Yes , I understand it is different in Spain , have a couple of friends who have had some major health interventions in Spain and although the care and medical treatment was great , they needed family support for many basic things that happen as a matter of course in the UK. I don't think this is a bad thing unless of course you have no family to support you then it must be a dreadful time for folks. In fact, thinking about it, sounds like a thing ex pat ex nurses could volunteer to help with , maybe a group of folks like this exists already ? Supporting families in times like this and I mean on a voluntary basis not as a business. Anyone know of anything like this ?


----------



## Pesky Wesky (May 10, 2009)

I've just come off the phone with my sister. My mother is in hospital after a fall. She was in hospital last Feb too after she fell and broke her hip. The reason she fell this time is partly due to the fact that she wasn't given the correct amount of physio when she was recovering from the hip replacement, nor was she given thorough follow up treatment. 
This time round she was mistakenly discharged and fell again within hours of being at home. Finally we think she seems to be on the real road to recovery and she seems to be in a ward where they are giving her the right treatment, the motivation and the general care that she needs and deserves. We suspect this could be because we haven't made a formal complaint about the mistaken discharge.

I do think that the follow up care after being in hospital can be completely lacking here. However my father was operated on for cancer at the age of 89 last year. My mum went to a care home and he was sent home on his own within days and nobody checked up on him at home.
Where they do seem to shine here is on pysiotherapy. You have a daily session normally after a broken bone for example.


----------



## mrypg9 (Apr 26, 2008)

Derek H said:


> I reckon I'll get myself into trouble with the Moderators, if I continue on this subject. So I'll leave it to Mary.
> I remain of the opinion that, their is a party in the UK, who know the cost of everything. And the value of nothing.
> Derek


I've given my opinion on the merits of Andalucian v UK healthcare elsewhere.
As to the current state of the NHS ...for all her sins, Thatcher didn't dare touch it. Blair introduced the private sector to cut waiting lists but this government has opened up the whole field of health care to the private sector with disastrous results.
Imo the private sector has no place in health care. But in view of the new problems posed by an ageing population and expensive new drug treatments and innovative technologies a fresh,radical look at how health care and system management are required.
Maybe an insurance - based system run by not for profit agencies is an option?


----------



## Isobella (Oct 16, 2014)

If it is one versus the other I would say they are both in a mess.

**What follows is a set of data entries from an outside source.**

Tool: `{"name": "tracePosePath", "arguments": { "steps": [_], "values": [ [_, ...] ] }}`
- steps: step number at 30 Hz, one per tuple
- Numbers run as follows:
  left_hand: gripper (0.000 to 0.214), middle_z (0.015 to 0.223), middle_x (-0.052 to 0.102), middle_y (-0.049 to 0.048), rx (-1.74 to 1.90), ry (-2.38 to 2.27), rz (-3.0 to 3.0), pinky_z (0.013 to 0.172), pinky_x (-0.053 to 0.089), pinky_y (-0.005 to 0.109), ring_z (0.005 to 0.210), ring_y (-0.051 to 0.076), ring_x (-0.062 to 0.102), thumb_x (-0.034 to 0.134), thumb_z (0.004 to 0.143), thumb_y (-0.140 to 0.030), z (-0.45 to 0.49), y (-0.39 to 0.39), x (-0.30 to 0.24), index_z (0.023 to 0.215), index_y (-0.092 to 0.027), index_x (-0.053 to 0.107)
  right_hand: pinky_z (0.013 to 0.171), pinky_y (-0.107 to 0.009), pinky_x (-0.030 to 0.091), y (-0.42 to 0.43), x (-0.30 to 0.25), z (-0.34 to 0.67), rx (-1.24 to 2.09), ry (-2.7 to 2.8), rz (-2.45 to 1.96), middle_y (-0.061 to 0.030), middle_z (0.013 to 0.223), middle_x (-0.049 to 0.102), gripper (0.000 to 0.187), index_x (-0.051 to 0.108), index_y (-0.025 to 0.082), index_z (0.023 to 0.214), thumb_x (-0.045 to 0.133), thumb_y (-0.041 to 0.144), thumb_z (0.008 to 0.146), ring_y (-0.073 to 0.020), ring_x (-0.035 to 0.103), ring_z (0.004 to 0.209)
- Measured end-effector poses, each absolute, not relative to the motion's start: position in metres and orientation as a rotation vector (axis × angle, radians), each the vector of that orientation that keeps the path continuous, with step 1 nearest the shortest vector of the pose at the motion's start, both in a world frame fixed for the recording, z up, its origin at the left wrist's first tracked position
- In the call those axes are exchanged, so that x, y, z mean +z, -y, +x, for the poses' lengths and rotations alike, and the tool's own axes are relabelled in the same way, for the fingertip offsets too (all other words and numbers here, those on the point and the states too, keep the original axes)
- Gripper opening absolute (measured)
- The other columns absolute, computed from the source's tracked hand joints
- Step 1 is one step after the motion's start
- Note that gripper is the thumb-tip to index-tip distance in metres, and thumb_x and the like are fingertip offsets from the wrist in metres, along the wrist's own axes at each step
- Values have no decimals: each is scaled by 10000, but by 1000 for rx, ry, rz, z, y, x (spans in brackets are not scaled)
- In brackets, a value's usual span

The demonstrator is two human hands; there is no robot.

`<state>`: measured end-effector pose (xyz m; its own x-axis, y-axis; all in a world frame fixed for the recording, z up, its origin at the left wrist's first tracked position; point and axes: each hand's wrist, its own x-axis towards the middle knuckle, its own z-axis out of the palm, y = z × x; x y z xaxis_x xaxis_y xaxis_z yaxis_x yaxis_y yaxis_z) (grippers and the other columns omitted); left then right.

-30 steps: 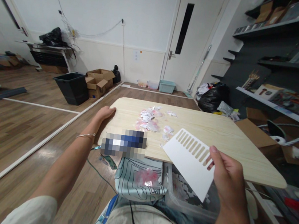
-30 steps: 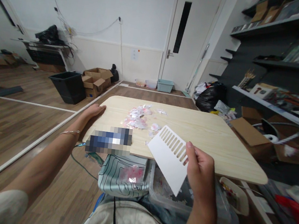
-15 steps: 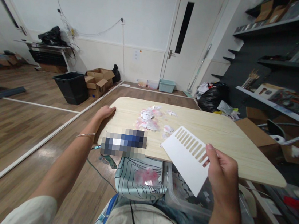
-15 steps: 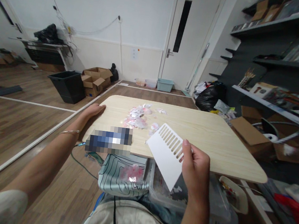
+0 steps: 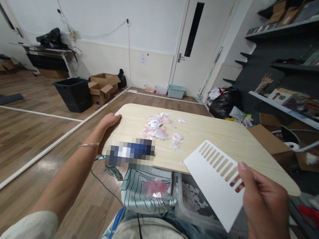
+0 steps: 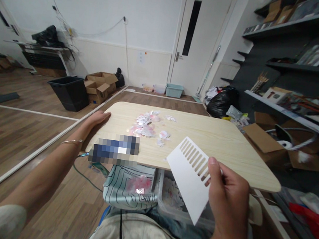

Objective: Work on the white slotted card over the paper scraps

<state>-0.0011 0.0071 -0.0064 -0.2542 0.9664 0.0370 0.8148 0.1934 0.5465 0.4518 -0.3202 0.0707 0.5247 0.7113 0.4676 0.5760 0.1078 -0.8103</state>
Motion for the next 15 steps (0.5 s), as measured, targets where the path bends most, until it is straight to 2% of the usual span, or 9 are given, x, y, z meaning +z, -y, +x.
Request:
{"name": "tracePosePath", "arguments": {
  "steps": [5,10,12,15],
  "values": [
    [597,1318,861,286,623,-2185,1698,1113,649,465,1309,457,815,622,960,-501,-3,-12,-7,1312,-69,834,469,-324,336,319,74,452,190,1262,-1573,-6,497,502,634,599,248,563,692,675,1022,-169,478,473],
    [602,1288,876,254,659,-2156,1727,1060,672,439,1271,447,828,641,935,-515,-5,-13,-9,1305,-87,846,467,-341,376,337,79,467,118,1272,-1637,-33,488,536,648,600,265,538,717,679,1022,-212,531,479],
    [610,1278,878,248,665,-2151,1729,1043,674,429,1270,443,828,646,927,-522,-5,-13,-10,1305,-87,845,446,-347,378,350,80,473,125,1264,-1679,-39,505,584,590,660,266,568,758,649,1005,-222,541,471],
    [612,1278,873,266,661,-2165,1714,1043,671,433,1282,451,824,659,921,-526,-4,-14,-10,1298,-80,844,402,-348,400,368,78,475,146,1191,-1716,-47,585,695,449,837,245,766,773,599,1035,-239,599,473]
  ]
}}
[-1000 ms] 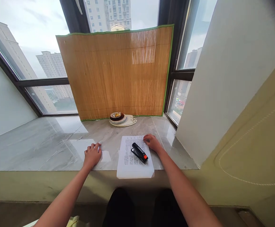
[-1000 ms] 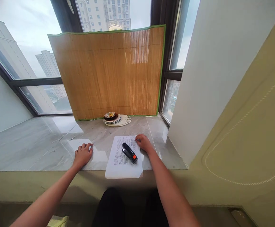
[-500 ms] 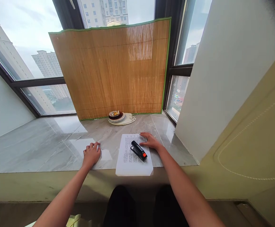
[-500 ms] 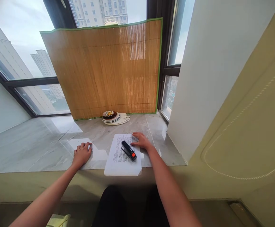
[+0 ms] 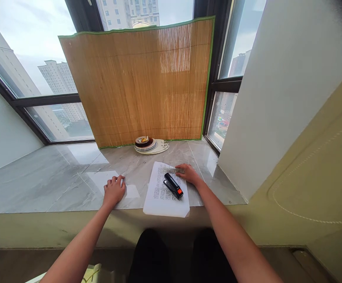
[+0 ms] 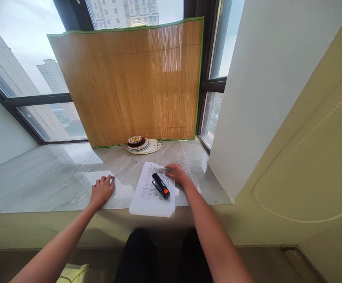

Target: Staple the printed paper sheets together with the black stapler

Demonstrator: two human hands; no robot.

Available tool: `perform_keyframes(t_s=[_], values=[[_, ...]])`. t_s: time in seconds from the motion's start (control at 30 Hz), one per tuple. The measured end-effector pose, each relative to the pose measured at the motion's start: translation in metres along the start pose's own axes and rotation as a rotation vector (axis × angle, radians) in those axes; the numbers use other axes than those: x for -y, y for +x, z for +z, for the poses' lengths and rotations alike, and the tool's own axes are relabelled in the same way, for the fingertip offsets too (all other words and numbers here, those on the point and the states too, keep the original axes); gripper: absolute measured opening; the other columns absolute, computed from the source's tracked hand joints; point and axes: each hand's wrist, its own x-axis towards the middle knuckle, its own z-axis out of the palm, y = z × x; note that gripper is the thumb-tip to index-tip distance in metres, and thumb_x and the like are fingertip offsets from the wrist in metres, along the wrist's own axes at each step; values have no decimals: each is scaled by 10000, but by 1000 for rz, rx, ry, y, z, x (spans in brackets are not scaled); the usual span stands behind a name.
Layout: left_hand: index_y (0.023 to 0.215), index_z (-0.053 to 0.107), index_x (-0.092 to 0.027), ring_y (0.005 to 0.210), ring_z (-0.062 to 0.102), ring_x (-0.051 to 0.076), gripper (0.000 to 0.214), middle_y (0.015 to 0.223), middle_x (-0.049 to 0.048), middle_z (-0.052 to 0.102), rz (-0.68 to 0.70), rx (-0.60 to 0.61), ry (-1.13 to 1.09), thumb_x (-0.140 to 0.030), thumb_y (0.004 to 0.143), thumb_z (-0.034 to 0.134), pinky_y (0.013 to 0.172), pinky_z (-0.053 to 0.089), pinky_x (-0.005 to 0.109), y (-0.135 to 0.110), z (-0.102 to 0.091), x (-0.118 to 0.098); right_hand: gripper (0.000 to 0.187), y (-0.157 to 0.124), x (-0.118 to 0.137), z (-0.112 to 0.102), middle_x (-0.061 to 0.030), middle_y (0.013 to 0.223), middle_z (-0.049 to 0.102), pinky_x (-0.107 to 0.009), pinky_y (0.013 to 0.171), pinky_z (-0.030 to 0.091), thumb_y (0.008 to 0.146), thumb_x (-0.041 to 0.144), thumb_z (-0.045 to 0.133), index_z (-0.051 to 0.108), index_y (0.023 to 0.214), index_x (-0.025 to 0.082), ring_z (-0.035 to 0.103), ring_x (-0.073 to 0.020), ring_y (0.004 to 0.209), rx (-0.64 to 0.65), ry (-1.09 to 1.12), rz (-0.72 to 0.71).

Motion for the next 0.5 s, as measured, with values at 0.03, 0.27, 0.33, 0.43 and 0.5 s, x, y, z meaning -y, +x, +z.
perform_keyframes(t_s=[0.03, 0.27, 0.33, 0.43, 0.5], values=[[1306, 592, -228, 1125, 530, 332, 379, 1246, 141, 598, -1, -3, -1, -306, 993, 392, 897, 430, 463, 0, 0, 0, 267, 0, 1, -1, -76, 1125, 769, -428, 1022, 486, 842, 279, 747, 777, 1105, 238, 693, -278, 1077, -15, 6, 0], [1298, 594, -221, 1117, 537, 332, 373, 1236, 142, 602, 7, -14, -4, -299, 990, 399, 883, 434, 462, 1, 2, 1, 110, 0, 8, -5, -34, 912, 803, -356, 861, 544, 806, 240, 739, 814, 885, 253, 739, -241, 852, -96, 92, -16], [1299, 593, -220, 1116, 538, 333, 373, 1234, 141, 603, 9, -19, -3, -297, 988, 401, 880, 435, 462, 1, 2, 1, 88, 0, 9, -6, -39, 867, 802, -343, 812, 548, 795, 249, 745, 812, 851, 247, 737, -236, 808, -124, 115, -10], [1297, 594, -219, 1109, 540, 335, 372, 1232, 142, 604, 12, -26, 4, -296, 985, 406, 873, 438, 459, 0, 2, 1, 74, -1, 11, -7, -39, 833, 799, -337, 782, 547, 785, 254, 747, 807, 825, 243, 732, -231, 773, -144, 140, -3], [1294, 595, -222, 1107, 541, 334, 370, 1231, 140, 605, 12, -26, 7, -300, 985, 408, 871, 439, 456, 0, 2, 1, 79, -1, 11, -7, -34, 833, 800, -333, 779, 549, 789, 243, 734, 804, 827, 242, 734, -227, 769, -137, 154, -6]])
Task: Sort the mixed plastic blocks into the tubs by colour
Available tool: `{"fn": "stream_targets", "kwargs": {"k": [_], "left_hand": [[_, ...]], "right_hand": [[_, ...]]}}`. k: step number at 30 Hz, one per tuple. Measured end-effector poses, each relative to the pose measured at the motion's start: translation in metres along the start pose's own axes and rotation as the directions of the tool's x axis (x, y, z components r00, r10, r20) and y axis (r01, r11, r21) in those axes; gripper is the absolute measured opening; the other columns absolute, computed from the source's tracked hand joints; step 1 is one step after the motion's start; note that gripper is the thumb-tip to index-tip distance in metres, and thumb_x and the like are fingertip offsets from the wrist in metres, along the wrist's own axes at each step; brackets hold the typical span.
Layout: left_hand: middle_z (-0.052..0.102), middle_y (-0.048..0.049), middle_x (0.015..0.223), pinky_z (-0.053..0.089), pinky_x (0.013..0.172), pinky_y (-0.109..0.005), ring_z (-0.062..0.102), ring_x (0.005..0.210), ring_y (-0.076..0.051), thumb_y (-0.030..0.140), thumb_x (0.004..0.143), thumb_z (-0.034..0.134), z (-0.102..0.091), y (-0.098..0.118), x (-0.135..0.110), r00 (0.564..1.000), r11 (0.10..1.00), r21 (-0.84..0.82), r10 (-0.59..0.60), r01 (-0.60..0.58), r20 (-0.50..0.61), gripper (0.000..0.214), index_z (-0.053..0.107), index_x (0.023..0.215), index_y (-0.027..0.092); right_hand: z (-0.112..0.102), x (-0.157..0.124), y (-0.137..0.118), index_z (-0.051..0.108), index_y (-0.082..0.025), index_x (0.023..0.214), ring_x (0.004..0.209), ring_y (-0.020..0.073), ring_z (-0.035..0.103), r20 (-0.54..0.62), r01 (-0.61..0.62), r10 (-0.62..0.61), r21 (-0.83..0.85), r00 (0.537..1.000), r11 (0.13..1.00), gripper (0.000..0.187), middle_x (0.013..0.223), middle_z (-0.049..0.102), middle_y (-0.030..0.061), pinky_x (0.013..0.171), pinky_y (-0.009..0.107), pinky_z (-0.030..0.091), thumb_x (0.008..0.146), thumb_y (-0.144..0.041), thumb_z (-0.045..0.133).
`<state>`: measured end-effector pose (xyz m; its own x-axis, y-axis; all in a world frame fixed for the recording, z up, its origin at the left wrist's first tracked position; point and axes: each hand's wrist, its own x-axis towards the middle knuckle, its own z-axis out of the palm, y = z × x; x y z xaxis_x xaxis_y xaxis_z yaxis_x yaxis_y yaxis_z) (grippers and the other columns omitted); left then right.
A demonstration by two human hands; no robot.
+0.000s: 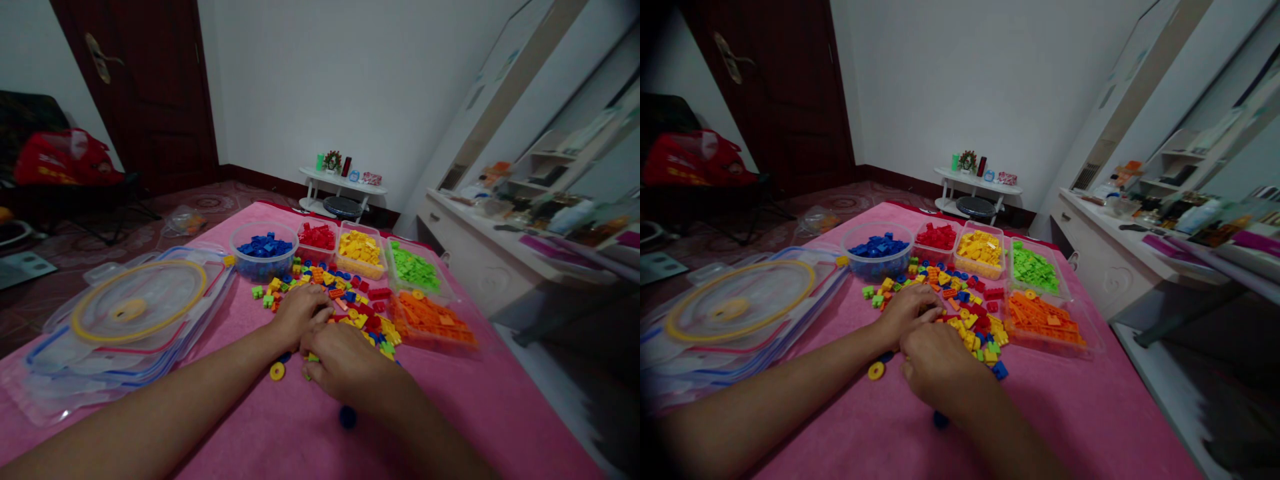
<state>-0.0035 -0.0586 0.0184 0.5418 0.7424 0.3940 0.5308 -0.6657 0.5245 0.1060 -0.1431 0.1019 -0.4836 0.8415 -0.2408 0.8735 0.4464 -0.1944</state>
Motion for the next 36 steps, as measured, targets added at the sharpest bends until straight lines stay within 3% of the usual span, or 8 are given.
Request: {"fn": "stream_targets", "kwargs": {"k": [36], "left_hand": [[0.064,-0.0025,0.08,0.04,0.075,-0.028,0.055,0.08,-0.016,0.027,0.081,0.057,-0.0008,0.0008,0.0,1.0,1.0,0.01,-0.002,0.002,0.004,0.015,0.07,0.08,0.021]], "right_hand": [[0.0052,0.0,-0.0006,0.069,-0.016,0.084,0.078,0.0205,0.061,-0.082,0.022,-0.022,0.001,0.996,1.0,0.02,0.085,0.069,0.0097,0.06,0.028,0.035,0.076,-0.02,0.051]]}}
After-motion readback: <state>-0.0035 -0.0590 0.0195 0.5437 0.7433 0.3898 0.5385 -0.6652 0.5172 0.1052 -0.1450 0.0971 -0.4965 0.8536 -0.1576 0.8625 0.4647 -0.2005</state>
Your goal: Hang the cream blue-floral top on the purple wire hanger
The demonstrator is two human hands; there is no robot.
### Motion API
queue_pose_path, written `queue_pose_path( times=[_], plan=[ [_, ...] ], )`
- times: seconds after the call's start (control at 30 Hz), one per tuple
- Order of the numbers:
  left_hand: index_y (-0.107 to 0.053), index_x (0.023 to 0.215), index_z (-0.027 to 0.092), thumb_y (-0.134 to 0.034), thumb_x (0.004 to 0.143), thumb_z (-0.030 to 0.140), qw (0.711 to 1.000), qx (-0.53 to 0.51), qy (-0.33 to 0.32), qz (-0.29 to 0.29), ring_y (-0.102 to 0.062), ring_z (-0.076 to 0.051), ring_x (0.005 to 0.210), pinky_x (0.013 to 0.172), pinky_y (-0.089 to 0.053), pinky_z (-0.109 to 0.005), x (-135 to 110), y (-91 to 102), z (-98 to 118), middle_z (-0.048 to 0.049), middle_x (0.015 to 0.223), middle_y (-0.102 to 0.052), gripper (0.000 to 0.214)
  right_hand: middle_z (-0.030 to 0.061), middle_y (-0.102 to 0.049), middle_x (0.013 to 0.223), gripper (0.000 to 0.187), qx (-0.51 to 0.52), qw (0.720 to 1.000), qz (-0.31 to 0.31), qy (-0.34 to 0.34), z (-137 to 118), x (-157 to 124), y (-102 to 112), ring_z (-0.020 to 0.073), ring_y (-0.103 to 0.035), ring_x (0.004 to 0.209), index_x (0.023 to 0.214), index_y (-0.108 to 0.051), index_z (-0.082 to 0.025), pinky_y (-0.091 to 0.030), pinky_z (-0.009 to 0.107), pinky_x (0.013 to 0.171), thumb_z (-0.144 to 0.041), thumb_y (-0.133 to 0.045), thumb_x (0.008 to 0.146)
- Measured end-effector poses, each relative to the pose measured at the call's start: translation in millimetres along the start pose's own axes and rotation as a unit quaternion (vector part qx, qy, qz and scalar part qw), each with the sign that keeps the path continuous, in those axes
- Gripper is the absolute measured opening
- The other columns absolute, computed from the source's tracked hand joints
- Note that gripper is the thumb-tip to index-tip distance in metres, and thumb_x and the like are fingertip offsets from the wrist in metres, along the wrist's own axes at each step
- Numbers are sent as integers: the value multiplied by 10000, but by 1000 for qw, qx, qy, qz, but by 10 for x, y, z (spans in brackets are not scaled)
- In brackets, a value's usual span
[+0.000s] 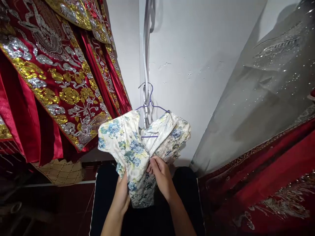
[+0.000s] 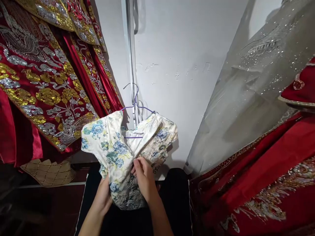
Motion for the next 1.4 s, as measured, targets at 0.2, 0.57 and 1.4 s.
queue_pose_path(
  times=[0.2,0.57,1.4],
  plan=[
    [-445,1450,250,-630,896,481,999,23,-23,-5,-588,-283,1262,1111,-426,-432,-77,-69,-7,-134,1337,-632,628,-33,-454,613,363,18,999,-23,17,-219,50,-64,121,-414,558,742,-525,-203,-326,266,563,-459,-460,990],
    [-562,1207,242,-597,894,291,821,338,-459,-31,-548,-257,1162,1000,-430,-352,-580,-688,730,-94,1240,-568,319,-34,-472,597,290,105,993,-44,-23,-263,-99,-189,120,-445,575,699,-504,-201,-357,251,581,-359,-508,942],
    [-531,1366,242,-536,958,281,697,407,-559,-188,-624,-177,800,754,-461,-284,-650,-1836,1729,-45,983,-695,410,-46,-518,440,207,18,994,-50,92,-1378,827,105,83,-436,417,677,-578,-176,-300,206,458,-258,-505,852]
  ],
)
Point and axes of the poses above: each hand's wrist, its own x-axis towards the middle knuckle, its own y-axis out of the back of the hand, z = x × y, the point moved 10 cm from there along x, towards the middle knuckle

I read the Spanish news most days as it helps my Spanish. Although Spain doesn't go in for a health scare a day there are still lots and there are photos on the web of corridors full of beds, even beds in a storeroom. Not long ago a man at Carlos Haya Malaga had to wait 8 hours for thirty stitches when his ear was almost torn off. 

There are also many people in both countries who speak highly of the wonderful service they received.

I agree about the Aging population, nearly every pensioner you talk to seems to have had a new hip or knee. Even just on this forum many say they have had a relative who has been taken to hospital with a fall so statistically there must be thousands each week.

What is the solution though:confused2: I am not sure just throwing Money at it would improve it.


----------



## Alcalaina (Aug 6, 2010)

maureen47 said:


> Yes , I understand it is different in Spain , have a couple of friends who have had some major health interventions in Spain and although the care and medical treatment was great , they needed family support for many basic things that happen as a matter of course in the UK. I don't think this is a bad thing unless of course you have no family to support you then it must be a dreadful time for folks. In fact, thinking about it, sounds like a thing ex pat ex nurses could volunteer to help with , maybe a group of folks like this exists already ? Supporting families in times like this and I mean on a voluntary basis not as a business. Anyone know of anything like this ?


Yes there are opportunities for voluntary assistance, coordinated by groups like Age Concern España. 

It is not just families who help. In my village there was a case of an old man who had no relatives, and the whole street organised a rota to care for him, taking him cooked meals etc. And the hospital is 30 km away!


----------



## mrypg9 (Apr 26, 2008)

Alcalaina said:


> Yes there are opportunities for voluntary assistance, coordinated by groups like Age Concern España.
> 
> It is not just families who help. In my village there was a case of an old man who had no relatives, and the whole street organised a rota to care for him, taking him cooked meals etc. And the hospital is 30 km away!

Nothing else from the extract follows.